↓
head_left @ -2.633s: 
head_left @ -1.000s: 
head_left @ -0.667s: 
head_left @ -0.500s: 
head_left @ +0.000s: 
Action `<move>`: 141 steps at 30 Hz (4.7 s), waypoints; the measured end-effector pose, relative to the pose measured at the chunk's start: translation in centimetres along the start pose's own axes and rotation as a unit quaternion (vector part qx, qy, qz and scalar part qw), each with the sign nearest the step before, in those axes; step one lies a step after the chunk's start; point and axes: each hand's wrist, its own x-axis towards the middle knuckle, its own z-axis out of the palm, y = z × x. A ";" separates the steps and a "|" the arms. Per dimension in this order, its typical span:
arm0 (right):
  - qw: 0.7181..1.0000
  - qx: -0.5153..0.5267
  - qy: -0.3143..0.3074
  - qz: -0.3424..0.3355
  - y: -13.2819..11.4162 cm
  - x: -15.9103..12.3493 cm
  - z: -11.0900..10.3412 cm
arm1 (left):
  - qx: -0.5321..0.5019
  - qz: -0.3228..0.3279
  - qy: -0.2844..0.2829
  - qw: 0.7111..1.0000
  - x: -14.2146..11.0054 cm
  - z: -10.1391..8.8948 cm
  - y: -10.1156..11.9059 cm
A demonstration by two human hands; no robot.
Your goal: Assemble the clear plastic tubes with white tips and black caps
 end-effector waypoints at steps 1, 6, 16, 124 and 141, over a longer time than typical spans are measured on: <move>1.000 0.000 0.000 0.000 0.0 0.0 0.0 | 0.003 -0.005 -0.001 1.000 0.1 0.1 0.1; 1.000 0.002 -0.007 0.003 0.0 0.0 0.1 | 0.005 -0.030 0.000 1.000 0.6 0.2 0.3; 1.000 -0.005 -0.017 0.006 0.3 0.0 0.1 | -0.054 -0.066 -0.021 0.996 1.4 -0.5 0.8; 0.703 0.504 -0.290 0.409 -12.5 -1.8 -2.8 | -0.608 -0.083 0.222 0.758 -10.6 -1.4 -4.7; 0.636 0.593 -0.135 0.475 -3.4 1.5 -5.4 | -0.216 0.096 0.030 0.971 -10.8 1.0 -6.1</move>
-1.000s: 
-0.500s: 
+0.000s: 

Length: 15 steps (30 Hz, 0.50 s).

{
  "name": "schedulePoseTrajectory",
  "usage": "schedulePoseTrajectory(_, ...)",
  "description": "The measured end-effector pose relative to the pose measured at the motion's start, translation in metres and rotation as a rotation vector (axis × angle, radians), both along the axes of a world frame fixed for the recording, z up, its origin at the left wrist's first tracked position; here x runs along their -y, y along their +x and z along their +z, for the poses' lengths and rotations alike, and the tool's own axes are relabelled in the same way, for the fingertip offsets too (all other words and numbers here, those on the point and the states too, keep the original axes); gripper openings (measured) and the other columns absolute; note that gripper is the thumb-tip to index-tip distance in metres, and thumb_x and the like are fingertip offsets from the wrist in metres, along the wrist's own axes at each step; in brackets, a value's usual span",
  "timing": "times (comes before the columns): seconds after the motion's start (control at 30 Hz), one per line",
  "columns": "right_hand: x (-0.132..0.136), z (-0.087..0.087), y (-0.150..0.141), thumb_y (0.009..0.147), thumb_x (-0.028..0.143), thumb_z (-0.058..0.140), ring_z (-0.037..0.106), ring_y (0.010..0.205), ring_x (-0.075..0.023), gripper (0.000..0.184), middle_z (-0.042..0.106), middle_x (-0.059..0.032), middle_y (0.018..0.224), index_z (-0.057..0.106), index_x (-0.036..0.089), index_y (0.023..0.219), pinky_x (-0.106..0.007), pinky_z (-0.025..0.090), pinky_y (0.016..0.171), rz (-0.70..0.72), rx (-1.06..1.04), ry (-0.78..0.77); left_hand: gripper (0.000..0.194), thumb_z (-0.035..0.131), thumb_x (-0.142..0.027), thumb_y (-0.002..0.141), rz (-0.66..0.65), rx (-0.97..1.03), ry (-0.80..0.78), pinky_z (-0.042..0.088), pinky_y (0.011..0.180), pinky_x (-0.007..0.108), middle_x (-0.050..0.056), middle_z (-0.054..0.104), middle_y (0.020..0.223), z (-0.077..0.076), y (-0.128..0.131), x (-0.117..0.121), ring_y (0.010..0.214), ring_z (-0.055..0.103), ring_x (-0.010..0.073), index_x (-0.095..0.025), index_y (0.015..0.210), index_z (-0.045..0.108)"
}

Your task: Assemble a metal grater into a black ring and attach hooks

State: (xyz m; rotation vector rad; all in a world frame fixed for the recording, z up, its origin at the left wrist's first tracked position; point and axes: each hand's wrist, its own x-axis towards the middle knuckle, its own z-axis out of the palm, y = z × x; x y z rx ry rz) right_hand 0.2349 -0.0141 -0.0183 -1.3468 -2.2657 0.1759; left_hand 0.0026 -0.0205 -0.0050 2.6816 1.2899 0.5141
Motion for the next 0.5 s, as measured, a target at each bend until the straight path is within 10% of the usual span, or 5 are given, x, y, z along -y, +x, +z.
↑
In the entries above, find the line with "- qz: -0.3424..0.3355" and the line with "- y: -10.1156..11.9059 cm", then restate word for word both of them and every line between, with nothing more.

• Answer space:
  - qz: -0.3424..0.3355
  - y: -13.2819..11.4162 cm
  - x: -15.9103..12.3493 cm
  - z: -11.0900..10.3412 cm
arm1 (left):
  - qx: -0.5321..0.5019
  - qz: -0.3228..0.3279
  - qy: -0.2844..0.2829
  - qw: 0.7111..1.0000
  - x: -14.2146..11.0054 cm
  - z: -10.1391..8.8948 cm
  - y: -10.1156..11.9059 cm

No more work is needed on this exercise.